#### What you need to do
Exactly retype the lines from the top of the data through the line containing "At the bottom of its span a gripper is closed", leaving out every picture.
(Data provided)
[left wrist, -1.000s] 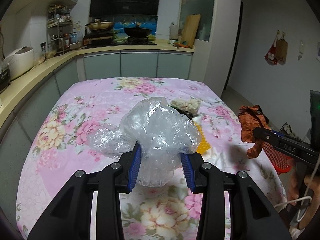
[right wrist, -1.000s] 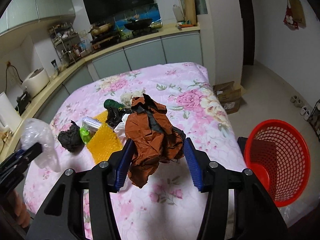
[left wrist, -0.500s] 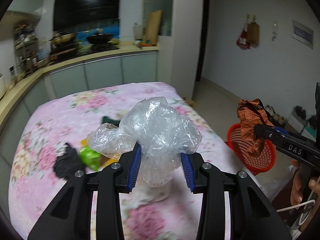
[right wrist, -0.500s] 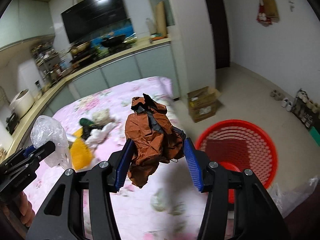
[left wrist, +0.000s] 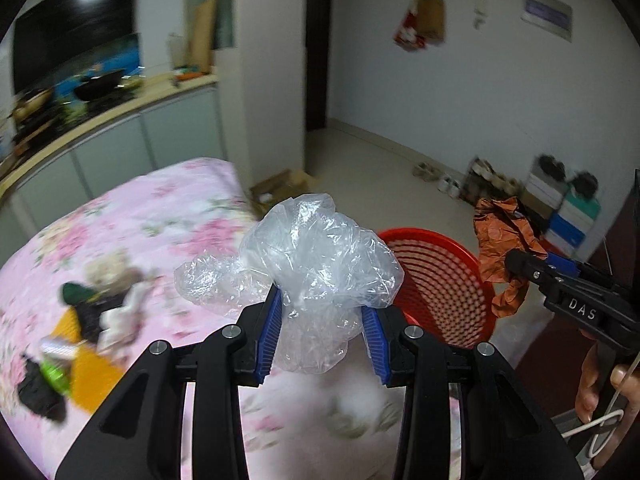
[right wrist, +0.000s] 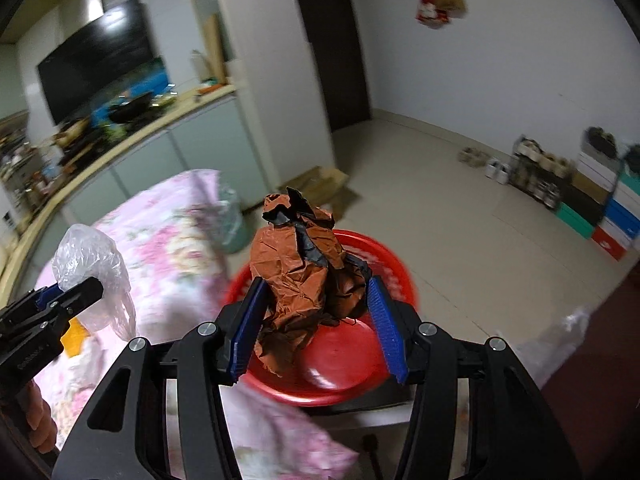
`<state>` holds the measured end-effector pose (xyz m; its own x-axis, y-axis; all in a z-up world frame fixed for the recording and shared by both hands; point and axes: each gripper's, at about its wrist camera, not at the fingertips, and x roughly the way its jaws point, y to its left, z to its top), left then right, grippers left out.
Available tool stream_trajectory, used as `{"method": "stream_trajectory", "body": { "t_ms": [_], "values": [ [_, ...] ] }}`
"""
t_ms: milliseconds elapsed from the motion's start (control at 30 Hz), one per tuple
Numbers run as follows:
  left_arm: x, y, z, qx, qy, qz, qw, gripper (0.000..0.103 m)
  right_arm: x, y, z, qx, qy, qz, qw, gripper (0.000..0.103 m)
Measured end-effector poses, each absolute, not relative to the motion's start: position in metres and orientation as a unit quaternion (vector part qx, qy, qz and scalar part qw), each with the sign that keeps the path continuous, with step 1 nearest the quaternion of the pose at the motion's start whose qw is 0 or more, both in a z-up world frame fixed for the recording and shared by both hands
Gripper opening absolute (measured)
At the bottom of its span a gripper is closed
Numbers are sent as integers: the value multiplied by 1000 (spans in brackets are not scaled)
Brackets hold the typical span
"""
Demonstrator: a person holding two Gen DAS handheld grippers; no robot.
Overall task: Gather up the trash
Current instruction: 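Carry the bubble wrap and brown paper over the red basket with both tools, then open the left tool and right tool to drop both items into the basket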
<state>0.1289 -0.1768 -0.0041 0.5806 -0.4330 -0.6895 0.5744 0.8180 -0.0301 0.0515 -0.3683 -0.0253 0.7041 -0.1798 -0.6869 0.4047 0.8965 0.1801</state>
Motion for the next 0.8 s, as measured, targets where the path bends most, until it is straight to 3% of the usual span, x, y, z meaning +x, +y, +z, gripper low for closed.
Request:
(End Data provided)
#### Result of this exercise
[left wrist, -1.000s] 
[right wrist, -1.000s] 
[left wrist, -0.500s] 
[right wrist, -0.500s] 
[left wrist, +0.000s] 
[right wrist, +0.000s] 
`<state>` holds the measured end-effector pose (xyz m; its own x-axis, y-axis; all in a z-up world frame fixed for the recording and shared by both hands; point and axes: each gripper's, at about its wrist camera, not at the fingertips, and x roughly the way its jaws point, y to its left, z to its top), left then right, grippers left out.
Available tool stream_trajectory, used as `{"method": "stream_trajectory", "body": { "t_ms": [_], "values": [ [_, ...] ] }}`
"""
t_ms: milliseconds elapsed from the motion's start (control at 30 Hz), one per tuple
Numbers run as follows:
  left_arm: x, y, z, qx, qy, qz, qw, gripper (0.000..0.103 m)
  right_arm: x, y, z, qx, qy, qz, qw, gripper (0.000..0.103 m)
Measured end-effector poses, each absolute, not relative to the motion's start: position in metres and orientation as a unit quaternion (vector part qx, qy, qz and scalar part qw), each with the sign that keeps the path continuous, with step 1 nearest the quaternion of the pose at the motion's start whose qw is 0 or more, both in a z-up world frame fixed for the recording and shared by both hands
Gripper opening absolute (measured)
At the bottom of its span a gripper is closed

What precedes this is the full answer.